How could an animal the size of a mountain slip through the countryside as if invisible?
But she knew. Everyone had self-quarantined, staying indoors, glued to whatever passed for news or entertainment. And then?
She’d stay one more day, hoping for news.
Hope. Thin gruel.
* * *
Avril gently took the phone from the young man’s hand.
“He’s fallen asleep,” she murmured to his parents.
“Do you think…” His mother didn’t know how to ask the question. Avril had learned how to answer it. His vital signs had been steady since morning. She wa
s his pal, and she probably wouldn’t be his last pal, but she wasn’t a doctor, either.
“He’s stable. We’re making sure he’s comfortable. You should have seen him smile when I said I could call you for him.” She took a few steps away so she could talk louder. “How are you?… Your daughter?… Here are some things you can do for her that we’ve found can help. They’re surprisingly simple.…”
Oxygen therapy helped most of all, and the gas had become America’s scarcest resource, the doctors joked. Medical staff joked a lot when patients and family weren’t around. The rest of the time, they rained kindness like a deluge. She was learning a lot. In just two days, the Prez’s cold, as they were now calling it, had been evolving into something bad but nowhere near as bad as it was at first because illnesses evolved. That was one more thing she’d learned.
She looked around the room with its wide-spaced beds for other patients who seemed lucid and in need of a pal. Or who had died. She was learning how to spot that.

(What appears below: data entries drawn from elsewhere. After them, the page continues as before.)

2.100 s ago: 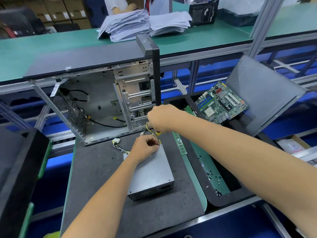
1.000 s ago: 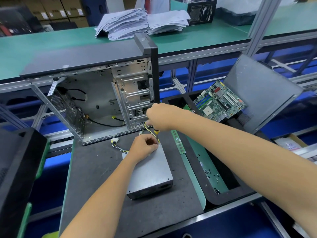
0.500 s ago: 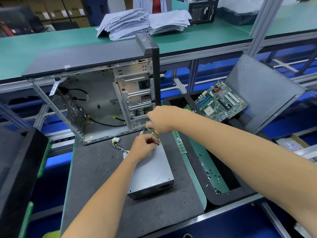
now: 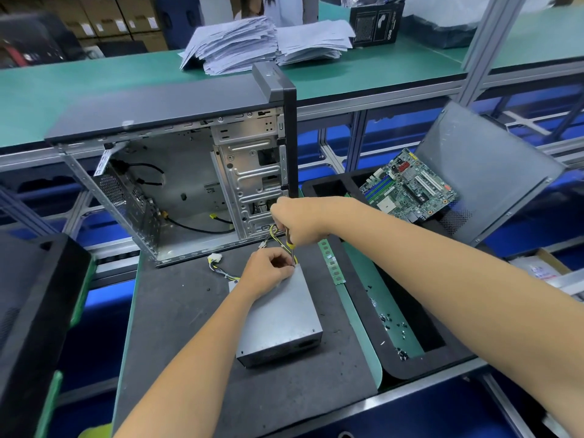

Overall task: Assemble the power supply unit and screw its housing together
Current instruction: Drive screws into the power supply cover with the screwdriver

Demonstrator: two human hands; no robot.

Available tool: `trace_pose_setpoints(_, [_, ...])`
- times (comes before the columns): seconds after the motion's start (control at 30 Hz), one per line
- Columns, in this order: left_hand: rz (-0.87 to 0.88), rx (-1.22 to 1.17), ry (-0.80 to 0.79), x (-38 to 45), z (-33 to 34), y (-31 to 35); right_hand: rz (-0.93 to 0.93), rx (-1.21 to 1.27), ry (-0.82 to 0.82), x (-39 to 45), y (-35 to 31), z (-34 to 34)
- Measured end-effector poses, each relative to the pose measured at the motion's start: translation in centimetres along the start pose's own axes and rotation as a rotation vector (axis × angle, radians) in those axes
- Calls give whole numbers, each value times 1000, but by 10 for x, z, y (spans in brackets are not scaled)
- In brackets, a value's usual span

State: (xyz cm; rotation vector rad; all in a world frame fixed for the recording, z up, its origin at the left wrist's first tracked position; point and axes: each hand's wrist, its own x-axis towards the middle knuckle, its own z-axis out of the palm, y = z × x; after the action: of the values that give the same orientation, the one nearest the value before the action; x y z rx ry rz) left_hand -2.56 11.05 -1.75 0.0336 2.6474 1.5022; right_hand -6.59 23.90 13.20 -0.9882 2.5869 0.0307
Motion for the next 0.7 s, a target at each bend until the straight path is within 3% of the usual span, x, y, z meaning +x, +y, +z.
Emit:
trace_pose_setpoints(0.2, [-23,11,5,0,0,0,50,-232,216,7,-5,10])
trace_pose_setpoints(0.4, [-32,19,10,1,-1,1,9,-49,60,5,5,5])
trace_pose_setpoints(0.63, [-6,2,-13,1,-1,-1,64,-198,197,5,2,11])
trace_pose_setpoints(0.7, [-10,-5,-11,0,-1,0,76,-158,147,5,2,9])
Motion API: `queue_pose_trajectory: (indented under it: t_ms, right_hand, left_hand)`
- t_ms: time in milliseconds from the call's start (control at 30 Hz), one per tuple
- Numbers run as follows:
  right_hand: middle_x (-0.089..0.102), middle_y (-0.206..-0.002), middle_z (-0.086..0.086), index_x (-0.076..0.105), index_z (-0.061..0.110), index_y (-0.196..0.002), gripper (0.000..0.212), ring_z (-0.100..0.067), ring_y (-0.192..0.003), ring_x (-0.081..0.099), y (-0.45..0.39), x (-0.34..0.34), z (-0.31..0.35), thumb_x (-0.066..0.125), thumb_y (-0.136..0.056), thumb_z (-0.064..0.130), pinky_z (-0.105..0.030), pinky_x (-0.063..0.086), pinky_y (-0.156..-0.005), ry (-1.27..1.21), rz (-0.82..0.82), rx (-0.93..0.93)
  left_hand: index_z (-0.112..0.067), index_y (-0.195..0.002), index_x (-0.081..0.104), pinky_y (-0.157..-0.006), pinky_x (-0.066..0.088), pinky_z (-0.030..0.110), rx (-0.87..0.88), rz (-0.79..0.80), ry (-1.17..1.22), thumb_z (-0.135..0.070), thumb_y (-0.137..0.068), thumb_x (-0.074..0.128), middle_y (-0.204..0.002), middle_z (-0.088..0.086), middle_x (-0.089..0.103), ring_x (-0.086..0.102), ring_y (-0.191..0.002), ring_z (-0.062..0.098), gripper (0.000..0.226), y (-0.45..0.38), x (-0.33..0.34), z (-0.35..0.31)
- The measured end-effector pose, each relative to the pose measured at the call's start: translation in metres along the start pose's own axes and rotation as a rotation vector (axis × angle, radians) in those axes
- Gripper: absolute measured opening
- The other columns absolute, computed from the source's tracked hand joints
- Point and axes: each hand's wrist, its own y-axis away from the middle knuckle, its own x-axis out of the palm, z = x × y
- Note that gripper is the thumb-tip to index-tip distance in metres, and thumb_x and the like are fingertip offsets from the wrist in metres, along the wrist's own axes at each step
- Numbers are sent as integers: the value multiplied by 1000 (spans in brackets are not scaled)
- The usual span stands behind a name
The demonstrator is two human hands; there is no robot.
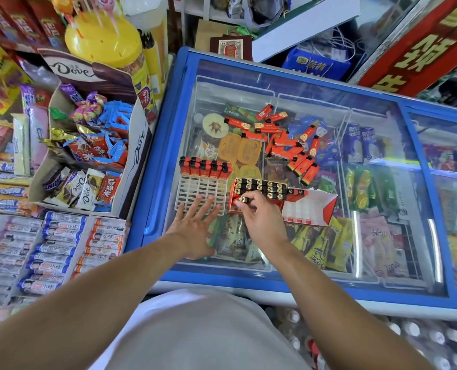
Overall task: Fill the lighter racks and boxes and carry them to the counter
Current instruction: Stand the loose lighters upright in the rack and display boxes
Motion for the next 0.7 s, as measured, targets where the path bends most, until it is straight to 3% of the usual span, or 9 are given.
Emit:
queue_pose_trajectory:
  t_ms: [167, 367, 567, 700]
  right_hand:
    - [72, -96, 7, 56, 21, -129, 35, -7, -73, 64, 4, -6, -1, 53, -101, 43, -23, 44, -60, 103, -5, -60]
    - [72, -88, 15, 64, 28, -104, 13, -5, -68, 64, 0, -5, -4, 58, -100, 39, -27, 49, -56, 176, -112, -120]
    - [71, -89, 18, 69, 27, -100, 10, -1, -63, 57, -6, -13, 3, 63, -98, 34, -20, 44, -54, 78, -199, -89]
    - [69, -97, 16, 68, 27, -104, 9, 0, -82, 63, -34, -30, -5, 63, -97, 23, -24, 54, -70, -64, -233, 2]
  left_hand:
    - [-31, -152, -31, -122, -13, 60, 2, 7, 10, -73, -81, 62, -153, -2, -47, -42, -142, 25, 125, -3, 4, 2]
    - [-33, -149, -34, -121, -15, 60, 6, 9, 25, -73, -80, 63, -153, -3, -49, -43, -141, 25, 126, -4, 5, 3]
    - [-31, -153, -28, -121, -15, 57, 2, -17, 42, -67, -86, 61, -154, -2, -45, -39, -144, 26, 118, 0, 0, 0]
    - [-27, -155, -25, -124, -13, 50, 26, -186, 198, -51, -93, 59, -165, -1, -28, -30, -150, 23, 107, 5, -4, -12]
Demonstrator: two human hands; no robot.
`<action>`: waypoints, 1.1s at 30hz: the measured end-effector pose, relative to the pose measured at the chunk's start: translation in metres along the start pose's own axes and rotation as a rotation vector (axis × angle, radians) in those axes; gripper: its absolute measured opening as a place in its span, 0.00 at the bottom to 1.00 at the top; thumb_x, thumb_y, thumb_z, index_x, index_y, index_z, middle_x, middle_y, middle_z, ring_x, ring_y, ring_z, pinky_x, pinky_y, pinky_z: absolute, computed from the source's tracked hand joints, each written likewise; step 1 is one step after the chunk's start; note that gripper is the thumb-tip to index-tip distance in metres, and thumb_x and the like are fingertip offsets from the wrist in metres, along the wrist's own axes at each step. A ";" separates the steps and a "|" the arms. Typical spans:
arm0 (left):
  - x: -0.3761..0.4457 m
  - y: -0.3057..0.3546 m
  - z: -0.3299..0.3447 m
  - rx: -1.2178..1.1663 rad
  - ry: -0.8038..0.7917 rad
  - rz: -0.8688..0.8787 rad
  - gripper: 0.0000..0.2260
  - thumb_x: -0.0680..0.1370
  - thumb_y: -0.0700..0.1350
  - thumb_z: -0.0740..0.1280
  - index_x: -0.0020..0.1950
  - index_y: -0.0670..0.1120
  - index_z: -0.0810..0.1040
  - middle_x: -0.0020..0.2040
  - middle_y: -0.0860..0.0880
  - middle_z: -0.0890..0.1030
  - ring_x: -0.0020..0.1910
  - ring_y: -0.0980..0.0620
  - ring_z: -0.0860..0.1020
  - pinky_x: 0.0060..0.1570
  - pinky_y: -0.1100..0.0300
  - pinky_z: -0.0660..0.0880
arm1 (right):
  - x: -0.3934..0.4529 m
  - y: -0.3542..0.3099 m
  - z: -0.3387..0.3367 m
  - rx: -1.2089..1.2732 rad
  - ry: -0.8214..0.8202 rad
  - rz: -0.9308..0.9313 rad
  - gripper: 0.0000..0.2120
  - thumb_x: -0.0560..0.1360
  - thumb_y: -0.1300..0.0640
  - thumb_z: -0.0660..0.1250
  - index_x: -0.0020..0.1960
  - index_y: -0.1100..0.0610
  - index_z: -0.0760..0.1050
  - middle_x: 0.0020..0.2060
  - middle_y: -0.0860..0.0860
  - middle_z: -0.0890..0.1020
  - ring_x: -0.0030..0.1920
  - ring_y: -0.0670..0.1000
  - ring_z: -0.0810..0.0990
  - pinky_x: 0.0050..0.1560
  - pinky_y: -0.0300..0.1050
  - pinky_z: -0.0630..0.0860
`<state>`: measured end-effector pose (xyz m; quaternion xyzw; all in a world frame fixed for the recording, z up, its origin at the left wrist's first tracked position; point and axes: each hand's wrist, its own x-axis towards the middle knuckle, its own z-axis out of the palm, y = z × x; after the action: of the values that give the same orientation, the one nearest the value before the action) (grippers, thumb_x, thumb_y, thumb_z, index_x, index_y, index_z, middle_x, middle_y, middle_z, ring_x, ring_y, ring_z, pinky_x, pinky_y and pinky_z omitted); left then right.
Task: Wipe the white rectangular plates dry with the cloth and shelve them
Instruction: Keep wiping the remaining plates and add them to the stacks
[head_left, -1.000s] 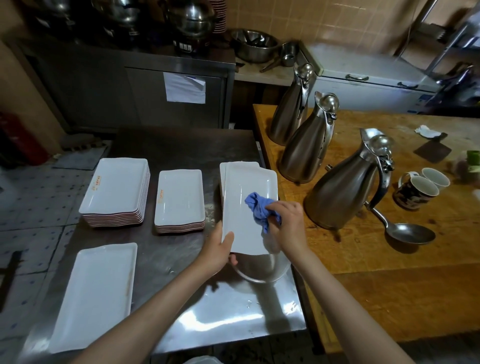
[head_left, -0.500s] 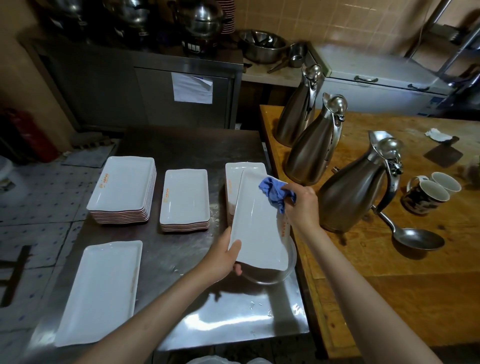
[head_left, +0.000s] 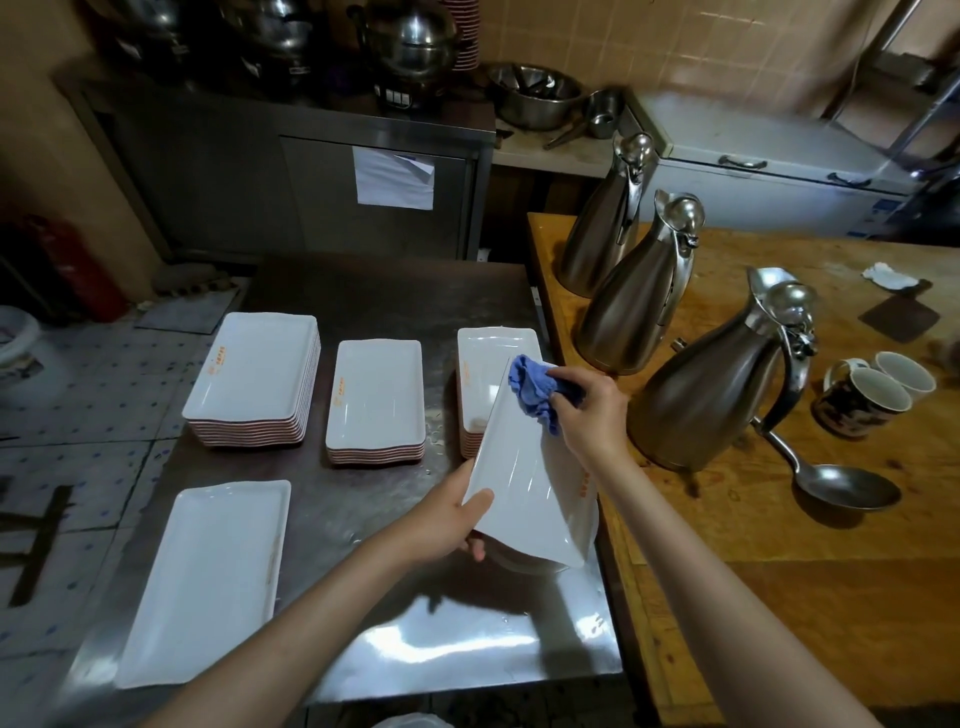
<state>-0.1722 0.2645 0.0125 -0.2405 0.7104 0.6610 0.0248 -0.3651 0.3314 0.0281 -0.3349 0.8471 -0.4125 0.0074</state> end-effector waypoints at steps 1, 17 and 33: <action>0.000 0.000 0.000 0.000 0.001 0.000 0.13 0.83 0.45 0.54 0.67 0.54 0.62 0.46 0.53 0.80 0.27 0.54 0.77 0.29 0.67 0.71 | -0.001 -0.001 0.000 0.015 -0.010 -0.007 0.15 0.73 0.65 0.69 0.57 0.53 0.79 0.52 0.49 0.81 0.54 0.50 0.77 0.56 0.50 0.78; 0.004 0.006 -0.004 -0.225 0.123 0.022 0.10 0.83 0.45 0.54 0.65 0.51 0.64 0.57 0.47 0.74 0.26 0.54 0.77 0.28 0.66 0.73 | -0.063 -0.028 0.002 0.155 -0.313 -0.110 0.18 0.69 0.73 0.63 0.52 0.54 0.69 0.47 0.52 0.83 0.53 0.47 0.80 0.50 0.35 0.76; 0.006 -0.007 -0.003 -0.221 0.268 -0.007 0.11 0.83 0.44 0.55 0.61 0.39 0.65 0.53 0.39 0.77 0.32 0.51 0.82 0.33 0.56 0.79 | -0.084 -0.020 -0.005 0.057 -0.377 -0.286 0.13 0.65 0.69 0.64 0.46 0.56 0.73 0.41 0.47 0.79 0.45 0.53 0.78 0.41 0.51 0.77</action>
<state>-0.1736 0.2598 0.0042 -0.3301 0.6295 0.6970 -0.0947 -0.2899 0.3745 0.0228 -0.5223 0.7627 -0.3633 0.1164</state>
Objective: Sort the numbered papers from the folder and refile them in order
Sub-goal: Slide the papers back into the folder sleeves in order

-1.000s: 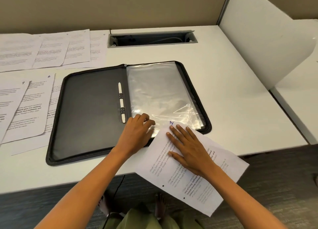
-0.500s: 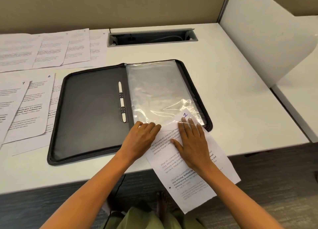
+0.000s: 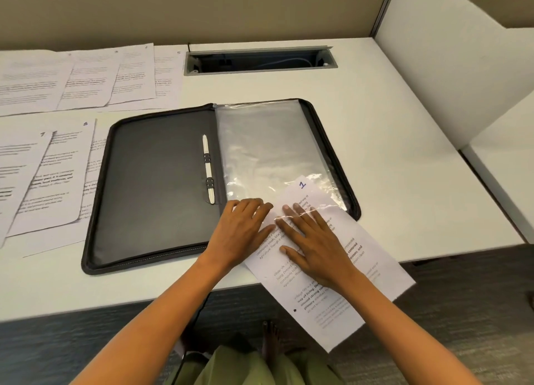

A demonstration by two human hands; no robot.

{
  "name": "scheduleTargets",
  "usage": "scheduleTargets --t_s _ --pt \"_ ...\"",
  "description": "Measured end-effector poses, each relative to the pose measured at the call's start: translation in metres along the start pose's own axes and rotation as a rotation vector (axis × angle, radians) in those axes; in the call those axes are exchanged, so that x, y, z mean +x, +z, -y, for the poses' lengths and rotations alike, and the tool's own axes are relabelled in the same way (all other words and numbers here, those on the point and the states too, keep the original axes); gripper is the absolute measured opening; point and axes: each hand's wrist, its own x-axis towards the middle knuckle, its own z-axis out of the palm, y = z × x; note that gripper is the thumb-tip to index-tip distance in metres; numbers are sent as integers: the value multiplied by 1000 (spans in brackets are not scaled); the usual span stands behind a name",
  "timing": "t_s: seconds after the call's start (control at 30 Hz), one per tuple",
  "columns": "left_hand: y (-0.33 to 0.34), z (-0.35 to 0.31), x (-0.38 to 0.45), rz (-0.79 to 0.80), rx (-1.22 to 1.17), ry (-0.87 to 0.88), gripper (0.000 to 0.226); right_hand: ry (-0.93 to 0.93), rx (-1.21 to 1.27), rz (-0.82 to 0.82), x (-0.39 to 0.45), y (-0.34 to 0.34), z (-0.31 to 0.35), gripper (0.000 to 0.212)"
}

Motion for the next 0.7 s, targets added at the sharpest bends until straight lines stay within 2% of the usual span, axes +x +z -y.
scheduleTargets --t_s 0.17,0.33,0.4,0.53,0.6,0.7 --pt "-3 1 0 3 -16 -75 44 147 -33 38 13 3 13 64" --pt "-7 -1 -2 -65 -22 -35 33 267 15 -32 17 8 24 66" --pt "-5 -1 -4 -96 -12 -7 21 212 81 -86 14 7 26 59" --pt "-3 -1 -7 -85 24 36 27 -96 89 -97 8 6 20 46" --pt "-1 -1 -6 -71 55 60 27 -131 63 -58 9 4 16 49" --pt "-2 -4 -3 -51 78 62 29 -68 13 5 12 1 15 62"
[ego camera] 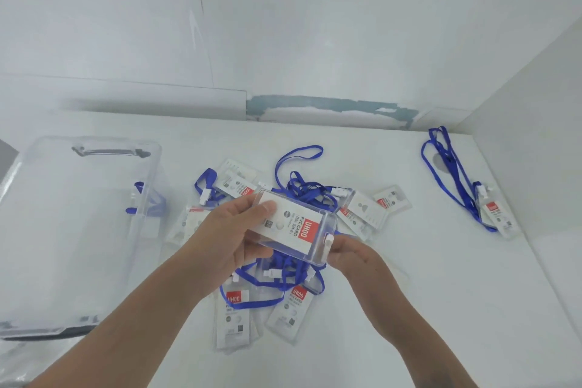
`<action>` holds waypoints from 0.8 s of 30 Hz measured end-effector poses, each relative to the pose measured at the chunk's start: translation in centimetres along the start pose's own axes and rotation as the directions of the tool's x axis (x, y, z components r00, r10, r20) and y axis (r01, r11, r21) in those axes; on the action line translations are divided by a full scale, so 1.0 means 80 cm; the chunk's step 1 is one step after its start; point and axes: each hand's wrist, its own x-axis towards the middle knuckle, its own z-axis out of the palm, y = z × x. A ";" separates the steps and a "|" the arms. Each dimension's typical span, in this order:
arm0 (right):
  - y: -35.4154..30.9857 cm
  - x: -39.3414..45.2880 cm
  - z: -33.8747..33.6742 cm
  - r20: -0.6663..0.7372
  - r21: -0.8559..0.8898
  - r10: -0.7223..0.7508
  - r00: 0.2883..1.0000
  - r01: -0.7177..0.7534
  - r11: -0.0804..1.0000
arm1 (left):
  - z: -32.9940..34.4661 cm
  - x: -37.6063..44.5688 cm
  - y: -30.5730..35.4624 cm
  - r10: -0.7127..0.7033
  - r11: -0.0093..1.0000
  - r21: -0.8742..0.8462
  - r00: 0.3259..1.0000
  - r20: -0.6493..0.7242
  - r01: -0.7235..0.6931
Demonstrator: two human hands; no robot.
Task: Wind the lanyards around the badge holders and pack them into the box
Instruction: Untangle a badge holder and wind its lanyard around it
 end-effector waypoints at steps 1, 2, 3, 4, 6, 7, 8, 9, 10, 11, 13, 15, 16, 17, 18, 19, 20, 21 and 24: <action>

Maybe she should think about premed. This wasn’t the end of the world, the doctors assured everyone, just another epidemic, sort of a medical earthquake at magnitude eight: disruption, death, and destruction with additional fatalities due to panic—another doctor joke.
The emergency clinic had been set up in a sports center, with patients scattered throughout its rooms and hallways. The city’s hospitals had no room and not enough medical staff for off-site locations, so even though she had no real experience, immunity had earned her a spot as sort of an orderly, cleaning, chatting, and lugging water or food or bedding as needed. The name “Peng” had worked magic in earning a job, especially when she said she could call him. She was superpowered—but they asked her to wear a face mask and gloves and protective clothing to reassure other people rather than to keep herself safe.
The first thing she did when her shift started was to look in on Shinta in another part of the building. She was dozing, breathing rough and coughing, but not coughing up blood. No rash on her cheeks. An oxygen mask on her face. Her condition was “critical but stable.”